Exercise description:
Return, from the data below, each line that contains the word "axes".

──────────────────────────────

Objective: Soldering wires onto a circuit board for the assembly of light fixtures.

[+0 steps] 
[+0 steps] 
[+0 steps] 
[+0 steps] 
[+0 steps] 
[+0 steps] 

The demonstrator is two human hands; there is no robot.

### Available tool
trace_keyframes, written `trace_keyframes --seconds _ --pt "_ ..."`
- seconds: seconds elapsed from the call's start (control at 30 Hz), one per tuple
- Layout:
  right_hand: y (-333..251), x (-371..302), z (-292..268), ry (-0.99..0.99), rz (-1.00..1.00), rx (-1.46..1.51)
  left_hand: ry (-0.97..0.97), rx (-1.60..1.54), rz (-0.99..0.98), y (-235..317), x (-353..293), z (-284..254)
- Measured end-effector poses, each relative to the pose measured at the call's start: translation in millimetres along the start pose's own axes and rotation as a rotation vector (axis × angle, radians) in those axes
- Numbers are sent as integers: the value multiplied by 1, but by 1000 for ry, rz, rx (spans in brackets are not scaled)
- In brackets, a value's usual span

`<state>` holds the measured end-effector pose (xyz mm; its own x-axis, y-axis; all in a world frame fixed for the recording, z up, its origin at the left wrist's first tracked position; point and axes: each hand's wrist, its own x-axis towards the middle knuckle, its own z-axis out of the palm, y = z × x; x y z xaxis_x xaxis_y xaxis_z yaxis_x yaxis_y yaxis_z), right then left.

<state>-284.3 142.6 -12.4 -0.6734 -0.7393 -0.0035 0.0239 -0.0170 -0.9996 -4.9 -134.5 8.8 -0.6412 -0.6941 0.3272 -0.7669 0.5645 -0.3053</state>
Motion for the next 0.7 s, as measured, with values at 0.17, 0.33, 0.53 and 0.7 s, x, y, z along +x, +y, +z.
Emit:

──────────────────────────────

Solution below:
- Measured end-effector poses, each relative to the pose measured at the call's start: translation in millimetres along the start pose's own axes and rotation as a rotation vector (axis × angle, radians) in those axes
`<state>` holds the measured end-effector pose (xyz mm; its own x-axis, y-axis; all in a world frame fixed for the recording, z up, its origin at the left wrist's first tracked position; point and axes: each hand's wrist, its own x-axis towards the middle knuckle, its own z-axis out of the palm, y = z × x; x y z xaxis_x xaxis_y xaxis_z yaxis_x yaxis_y yaxis_z), right then left.

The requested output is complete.